본 발명은, 상기 종래기술의 문제를 해소하기 위한 것으로서, 하나의 AI 스피커를 다수의 사용자가 공유하더라도, 어느 한 순간에 그 중 어느 사용자가 명령자인지를 확실히 구분할 수 있는 공유 AI 스피커를 제공하고자 하는 것이다.The present invention is to solve the problem of the prior art, even if multiple users share one AI speaker, to provide a shared AI speaker that can clearly distinguish which user is the commander at any one moment. will be.
그리고 어느 명령자가 사용허가된 등록 사용자인지를 검증할 수 있는 공유 AI 스피커를 제공하고자 하는 것이다.And it is to provide a shared AI speaker that can verify which commander is a registered registered user.
상기 과제를 달성하기 위한 본 발명의 공유 AI 스피커는, 다수의 사용자가 공유하는 공유 AI 스피커로서, 클라우드 상의 랄라잉 파티에 등록된 각 사용자의 생체인식 FIDO 인증장치가 접속되는 접속부와, 상기 생체인식 FIDO 인증장치 중 하나에 상기 사용자의 생체정보가 입력되어 로컬 인증됨으로써 인증메시지가 상기 접속부에 입력되면, 상기 랄라잉 파티에 FIDO 인증을 도전하고, 인증응답을 받으면, 커런트 사용자를 결정하는 사용자 결정부와, 커런트 사용자의 음성명령을 입력받아, 상기 결정된 커런트 사용자의 등록된 자료에 따라, 응답을 결정하여 출력하는 맞춤형 반응부가 포함되어 이루어짐을 특징으로 한다.The shared AI speaker of the present invention for achieving the above-mentioned subject is a shared AI speaker shared by a plurality of users, and a connection unit to which a biometric FIDO authentication device of each user registered at a ralling party on the cloud is connected, and the biometric recognition When the user's biometric information is input to one of the FIDO authentication devices and the authentication message is input to the connection unit by being locally authenticated, the user determination unit determines the current user by challenging FIDO authentication to the re-laying party and receiving an authentication response. And, it is characterized in that it comprises a custom response unit for receiving a voice command of the current user, and determining and outputting a response according to the determined registered data of the current user.

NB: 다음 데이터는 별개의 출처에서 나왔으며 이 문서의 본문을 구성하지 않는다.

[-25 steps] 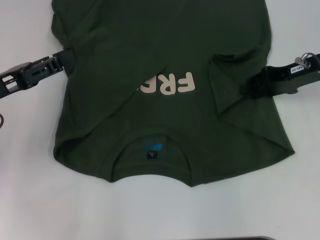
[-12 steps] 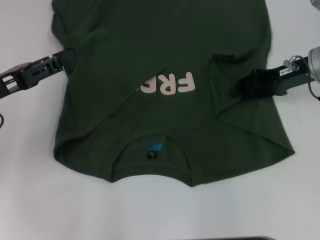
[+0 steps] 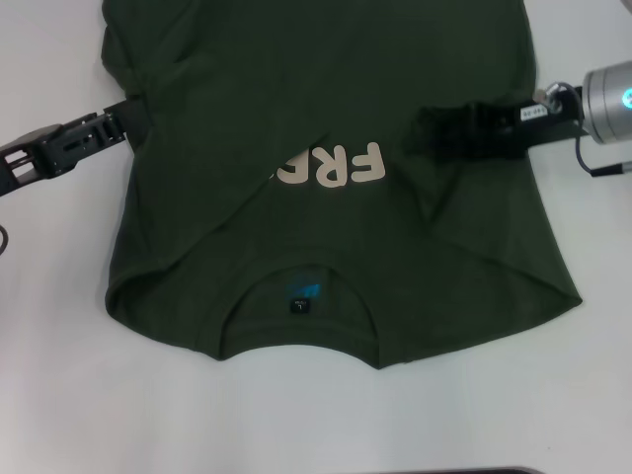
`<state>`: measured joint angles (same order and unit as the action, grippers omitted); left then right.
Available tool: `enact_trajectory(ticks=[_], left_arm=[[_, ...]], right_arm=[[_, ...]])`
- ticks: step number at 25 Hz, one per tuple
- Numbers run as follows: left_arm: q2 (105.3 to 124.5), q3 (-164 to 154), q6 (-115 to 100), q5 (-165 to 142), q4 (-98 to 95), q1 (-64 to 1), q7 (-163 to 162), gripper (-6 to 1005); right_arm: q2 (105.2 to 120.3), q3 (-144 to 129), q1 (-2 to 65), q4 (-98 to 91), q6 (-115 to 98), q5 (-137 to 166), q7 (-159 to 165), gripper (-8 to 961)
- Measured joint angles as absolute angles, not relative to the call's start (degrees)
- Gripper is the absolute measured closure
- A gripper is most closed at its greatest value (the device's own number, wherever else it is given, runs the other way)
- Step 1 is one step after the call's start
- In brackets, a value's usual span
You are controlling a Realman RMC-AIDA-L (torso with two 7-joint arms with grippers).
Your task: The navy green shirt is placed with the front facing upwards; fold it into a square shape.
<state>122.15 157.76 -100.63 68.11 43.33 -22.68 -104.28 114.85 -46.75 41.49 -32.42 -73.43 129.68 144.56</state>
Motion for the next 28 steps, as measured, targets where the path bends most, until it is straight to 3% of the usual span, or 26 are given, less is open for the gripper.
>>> enact_trajectory(ticks=[8,19,28], left_arm=[[122.0,157.87,-100.63,68.12,43.33,-22.6,-104.48,416],[121.91,157.85,-100.61,68.21,43.33,-22.75,-104.66,416],[122.06,157.85,-100.31,68.21,43.33,-23.02,-104.68,417]], right_arm=[[113.81,-46.77,40.62,-32.35,-74.53,124.7,142.81,529],[109.16,-46.37,38.37,-32.33,-75.15,127.22,147.16,531],[111.48,-46.02,39.17,-28.65,-68.48,126.91,147.46,529]])
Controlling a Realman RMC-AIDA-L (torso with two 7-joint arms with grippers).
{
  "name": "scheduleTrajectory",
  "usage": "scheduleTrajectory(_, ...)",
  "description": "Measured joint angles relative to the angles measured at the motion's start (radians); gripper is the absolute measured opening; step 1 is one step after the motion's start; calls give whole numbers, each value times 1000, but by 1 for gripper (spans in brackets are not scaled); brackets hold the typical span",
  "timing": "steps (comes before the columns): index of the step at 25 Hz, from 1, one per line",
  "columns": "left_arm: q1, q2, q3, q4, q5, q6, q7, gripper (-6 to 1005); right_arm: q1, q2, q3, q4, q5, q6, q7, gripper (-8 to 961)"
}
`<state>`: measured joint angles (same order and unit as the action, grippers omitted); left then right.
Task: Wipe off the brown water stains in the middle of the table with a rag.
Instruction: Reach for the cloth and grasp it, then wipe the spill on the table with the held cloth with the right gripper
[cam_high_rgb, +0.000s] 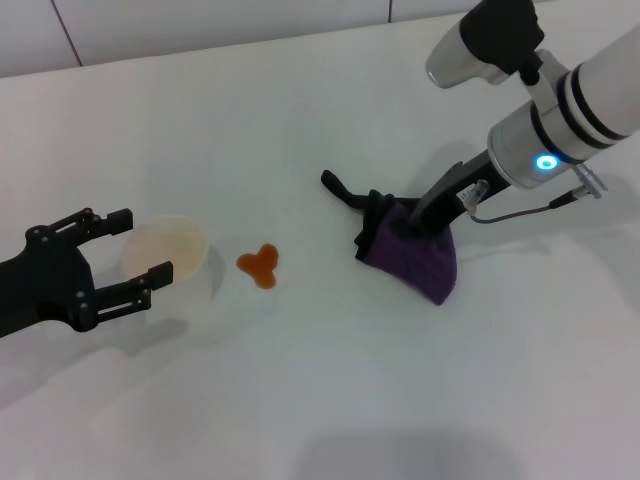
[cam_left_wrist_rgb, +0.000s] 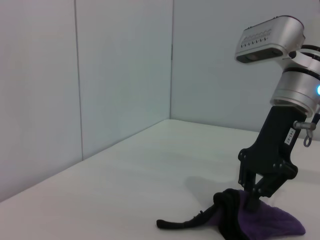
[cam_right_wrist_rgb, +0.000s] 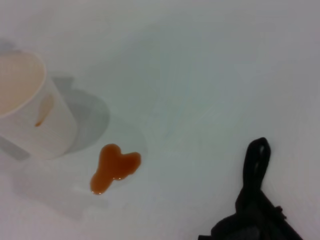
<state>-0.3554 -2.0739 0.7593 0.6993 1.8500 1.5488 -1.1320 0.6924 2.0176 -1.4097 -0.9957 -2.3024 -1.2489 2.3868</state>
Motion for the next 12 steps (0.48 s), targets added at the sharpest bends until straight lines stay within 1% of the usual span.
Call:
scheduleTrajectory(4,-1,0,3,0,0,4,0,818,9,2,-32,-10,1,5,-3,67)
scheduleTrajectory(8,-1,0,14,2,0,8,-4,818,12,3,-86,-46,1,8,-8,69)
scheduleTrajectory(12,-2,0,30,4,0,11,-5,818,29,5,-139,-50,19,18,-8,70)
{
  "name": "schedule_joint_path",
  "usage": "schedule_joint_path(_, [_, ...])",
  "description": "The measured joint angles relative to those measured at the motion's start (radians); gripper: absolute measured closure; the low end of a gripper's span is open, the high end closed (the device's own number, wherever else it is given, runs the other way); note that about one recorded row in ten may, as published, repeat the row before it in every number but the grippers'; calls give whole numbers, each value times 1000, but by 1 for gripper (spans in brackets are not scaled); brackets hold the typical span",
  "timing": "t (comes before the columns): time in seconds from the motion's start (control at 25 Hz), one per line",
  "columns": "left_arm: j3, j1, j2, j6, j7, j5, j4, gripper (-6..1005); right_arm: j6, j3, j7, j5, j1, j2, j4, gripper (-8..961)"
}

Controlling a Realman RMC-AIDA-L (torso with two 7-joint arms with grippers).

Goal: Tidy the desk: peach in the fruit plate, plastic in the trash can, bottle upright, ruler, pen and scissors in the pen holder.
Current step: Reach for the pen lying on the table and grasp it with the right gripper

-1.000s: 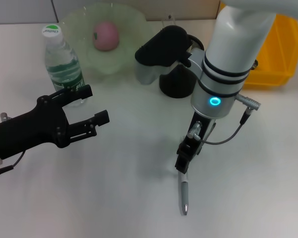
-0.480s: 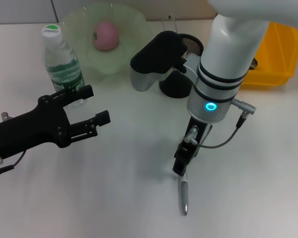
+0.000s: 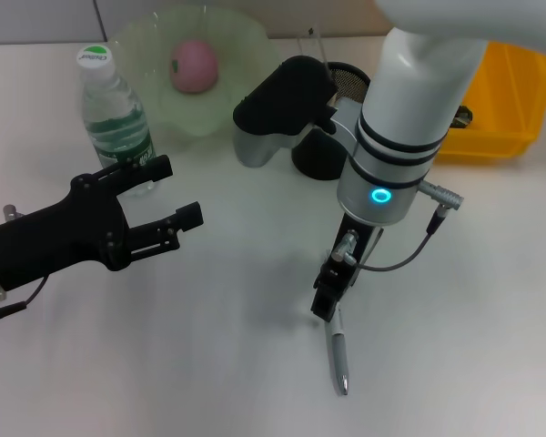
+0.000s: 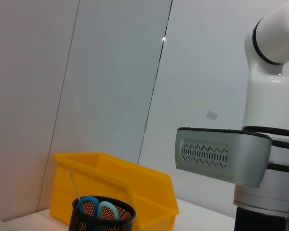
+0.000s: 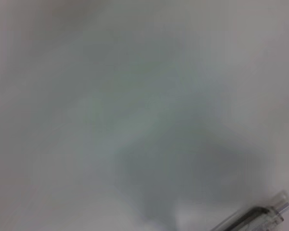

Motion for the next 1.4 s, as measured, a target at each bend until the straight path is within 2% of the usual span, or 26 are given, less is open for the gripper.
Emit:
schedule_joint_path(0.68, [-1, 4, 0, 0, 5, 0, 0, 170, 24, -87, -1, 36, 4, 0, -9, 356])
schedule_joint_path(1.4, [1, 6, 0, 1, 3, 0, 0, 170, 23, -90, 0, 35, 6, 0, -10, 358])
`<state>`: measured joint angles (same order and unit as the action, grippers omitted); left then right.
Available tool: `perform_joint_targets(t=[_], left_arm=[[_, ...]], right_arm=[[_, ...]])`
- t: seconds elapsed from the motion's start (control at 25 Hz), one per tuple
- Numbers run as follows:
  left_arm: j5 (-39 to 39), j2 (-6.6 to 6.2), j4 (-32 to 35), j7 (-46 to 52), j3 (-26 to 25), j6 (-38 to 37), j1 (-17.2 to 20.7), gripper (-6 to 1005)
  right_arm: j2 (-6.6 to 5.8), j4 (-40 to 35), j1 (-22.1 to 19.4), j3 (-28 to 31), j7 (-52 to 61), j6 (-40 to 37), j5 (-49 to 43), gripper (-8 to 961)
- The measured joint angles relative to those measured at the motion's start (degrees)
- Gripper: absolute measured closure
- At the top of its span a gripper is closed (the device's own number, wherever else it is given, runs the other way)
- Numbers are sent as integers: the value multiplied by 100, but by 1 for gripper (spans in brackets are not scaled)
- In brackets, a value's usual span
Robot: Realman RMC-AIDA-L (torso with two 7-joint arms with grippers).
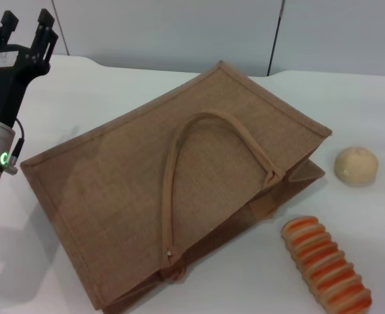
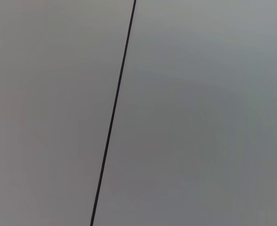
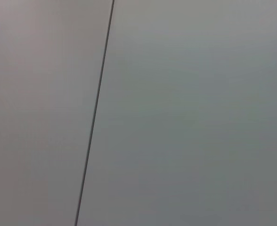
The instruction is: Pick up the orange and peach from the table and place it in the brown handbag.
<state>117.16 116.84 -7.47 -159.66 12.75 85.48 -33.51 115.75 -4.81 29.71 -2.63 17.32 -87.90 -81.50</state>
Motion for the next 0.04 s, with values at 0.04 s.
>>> perform_joint_targets(t=[0.04], left_arm=[[0, 2, 0, 2, 0, 0, 0, 319]], right_arm=[[0, 3, 1, 0, 0, 0, 1, 194]])
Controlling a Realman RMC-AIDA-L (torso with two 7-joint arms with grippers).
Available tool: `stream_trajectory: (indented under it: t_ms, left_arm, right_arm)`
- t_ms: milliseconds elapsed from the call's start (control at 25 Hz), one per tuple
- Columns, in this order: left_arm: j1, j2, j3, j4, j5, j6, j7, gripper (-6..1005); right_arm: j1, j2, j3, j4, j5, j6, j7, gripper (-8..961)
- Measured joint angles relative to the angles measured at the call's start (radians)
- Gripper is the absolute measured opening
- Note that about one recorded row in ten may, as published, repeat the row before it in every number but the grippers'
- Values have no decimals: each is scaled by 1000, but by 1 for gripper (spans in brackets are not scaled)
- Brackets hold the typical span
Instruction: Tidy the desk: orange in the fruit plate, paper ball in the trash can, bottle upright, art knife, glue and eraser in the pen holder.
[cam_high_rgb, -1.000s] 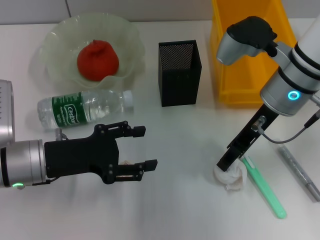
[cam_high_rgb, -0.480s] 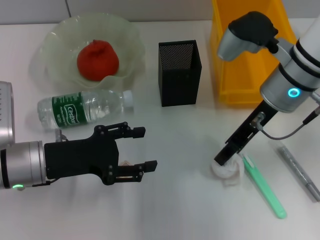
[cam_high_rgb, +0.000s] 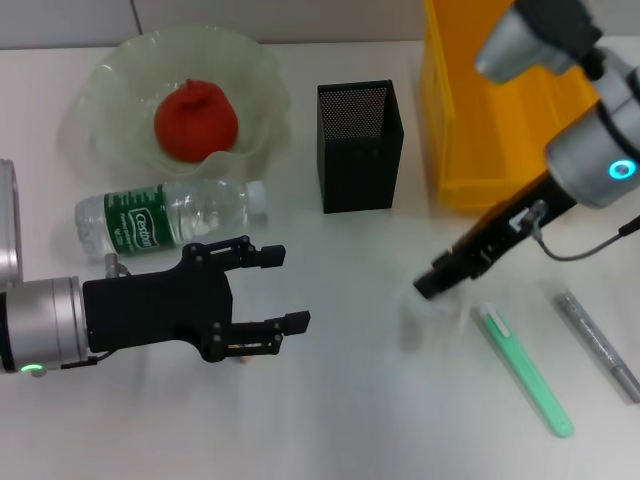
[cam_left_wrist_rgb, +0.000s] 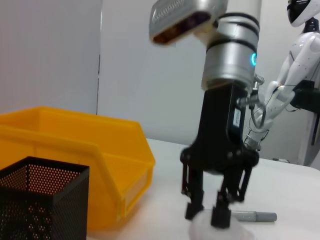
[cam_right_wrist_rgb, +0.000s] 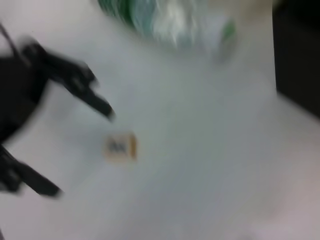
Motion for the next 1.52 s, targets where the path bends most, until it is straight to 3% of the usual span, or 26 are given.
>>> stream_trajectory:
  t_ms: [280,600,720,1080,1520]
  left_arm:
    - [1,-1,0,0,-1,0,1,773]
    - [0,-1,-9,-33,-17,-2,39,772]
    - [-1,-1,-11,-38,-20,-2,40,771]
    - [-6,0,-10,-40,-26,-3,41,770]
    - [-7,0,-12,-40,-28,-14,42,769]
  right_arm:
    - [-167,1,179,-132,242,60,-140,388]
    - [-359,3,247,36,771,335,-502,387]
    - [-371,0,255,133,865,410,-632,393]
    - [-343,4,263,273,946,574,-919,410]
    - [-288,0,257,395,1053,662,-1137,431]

그리고 상기 사용자의 등록된 자료는, 각 사용자마다 소정량이 상기 공유 AI 스피커의 메모리에 임시저장되어 있고, 상기 커런트 사용자가 결정되면, 상기 임시저장된 자료가 서버로부터 전송받는 자료보다 우선 사용됨을 특징으로 할 수 있다.And, the registered data of the user is characterized in that a predetermined amount is temporarily stored in the memory of the shared AI speaker for each user, and when the current user is determined, the temporarily stored data is used in preference to the data received from the server. Can be.
그리고 각 사용자의 동작 이미지를 취득하는 카메라 또는 다수의 정전용량 센서가 집합되어 이루어진 정전용량 센서 집합체가 더 구비됨을 특징으로 하여도 좋다.In addition, a camera or a plurality of capacitive sensors for acquiring an operation image of each user may be further equipped with a capacitive sensor assembly .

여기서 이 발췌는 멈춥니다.